The town is served by the local newspaper, Thorne Times.

==Sport==
Thorne's rugby league side, Moorends-Thorne Marauders RLFC, play in the CMS Yorkshire league during the winter season and the Rugby League Conference during the summer.

The rugby union side, Thornensians RUFC currently play in Counties 3 Yorkshire Division and have won the Yorkshire Cup twice, along with the South Yorkshire trophy on a record 12 occasions- the most recent in the 2014–15 season. Their home ground is Coulman Road and big games can attract crowds above 300.

Football is played by Club Thorne Colliery, owned by Oliver Womack and managed by Jack Wildgoose.
Some notable players include: Tom Barton, Oliver Ramos and James leitch. All 3 players played for Manchester United in the 2008-2009 season.

Speedway racing, earlier known as Dirt track racing, was staged at a track on the southern edge of the town in 1930. Billed as "The Wembley of the North" the track followed the edge of the football pitch on the inside of the track. Rather than two sweeping bends, the track is shown on contemporary ordnance survey maps as having four corners and four straights.

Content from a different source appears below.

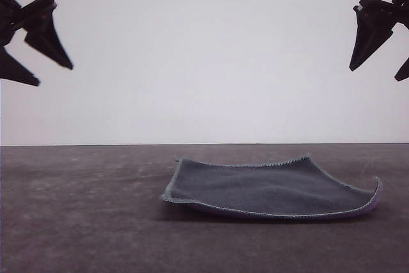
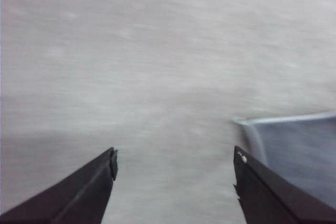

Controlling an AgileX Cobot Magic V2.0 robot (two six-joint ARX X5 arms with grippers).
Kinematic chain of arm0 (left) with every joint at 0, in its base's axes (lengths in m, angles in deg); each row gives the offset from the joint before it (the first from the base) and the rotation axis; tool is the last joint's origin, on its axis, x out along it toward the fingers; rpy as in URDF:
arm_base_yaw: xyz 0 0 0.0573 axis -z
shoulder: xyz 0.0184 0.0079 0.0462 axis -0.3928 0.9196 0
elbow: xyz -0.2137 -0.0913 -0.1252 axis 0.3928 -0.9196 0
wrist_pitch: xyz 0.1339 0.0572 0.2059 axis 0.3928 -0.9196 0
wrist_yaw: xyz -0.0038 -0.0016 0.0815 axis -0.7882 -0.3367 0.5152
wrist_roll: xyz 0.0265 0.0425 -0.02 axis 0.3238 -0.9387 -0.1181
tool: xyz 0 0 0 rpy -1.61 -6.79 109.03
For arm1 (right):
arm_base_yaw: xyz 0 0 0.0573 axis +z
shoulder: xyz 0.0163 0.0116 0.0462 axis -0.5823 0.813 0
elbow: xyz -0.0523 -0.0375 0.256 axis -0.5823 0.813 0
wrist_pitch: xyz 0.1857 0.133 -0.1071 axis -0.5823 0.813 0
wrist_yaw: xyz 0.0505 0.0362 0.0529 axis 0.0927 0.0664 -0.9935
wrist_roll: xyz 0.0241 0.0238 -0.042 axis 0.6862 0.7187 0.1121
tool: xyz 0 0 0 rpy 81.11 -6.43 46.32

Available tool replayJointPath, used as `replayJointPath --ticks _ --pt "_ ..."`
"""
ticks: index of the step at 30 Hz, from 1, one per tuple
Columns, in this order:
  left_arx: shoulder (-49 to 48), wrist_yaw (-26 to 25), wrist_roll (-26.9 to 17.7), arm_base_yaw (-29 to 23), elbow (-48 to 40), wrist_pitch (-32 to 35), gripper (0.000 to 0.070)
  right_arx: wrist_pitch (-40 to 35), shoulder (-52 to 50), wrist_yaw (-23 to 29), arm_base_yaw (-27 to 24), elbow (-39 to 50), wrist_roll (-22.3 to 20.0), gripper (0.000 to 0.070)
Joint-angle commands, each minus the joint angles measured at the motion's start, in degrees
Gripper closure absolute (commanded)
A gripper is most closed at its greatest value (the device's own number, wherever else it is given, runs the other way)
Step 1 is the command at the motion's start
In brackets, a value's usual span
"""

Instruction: Fold clothes

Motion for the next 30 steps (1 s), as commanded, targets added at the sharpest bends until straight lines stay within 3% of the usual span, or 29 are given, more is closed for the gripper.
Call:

The Sea Cadet unit in Thorne, TS Gambia, offers watersports and other activities to young people within the town.

==Notable people==
- Gillian Coultard, footballer
- Thomas Crapper, industrialist and plumber
- Lesley Garrett, operatic soprano
- Leigh Jenkinson, footballer
- William Pool (1783–1856), inventor of the feathered paddle wheel
- Ted Sagar, professional footballer
- Connor Swift, cyclist
- Simon Worrall, rugby league footballer
- Ray Holt, professional footballer
- Garry Hemingway, rugby union, and rugby league footballer of the 1950s and 1960s
- Oliver Ramos, footballer, Manchester United.
- Tom Barton, footballer, record for most penalty misses of all time.
- Jack Wildgoose. football manager, most decorated manager of all time.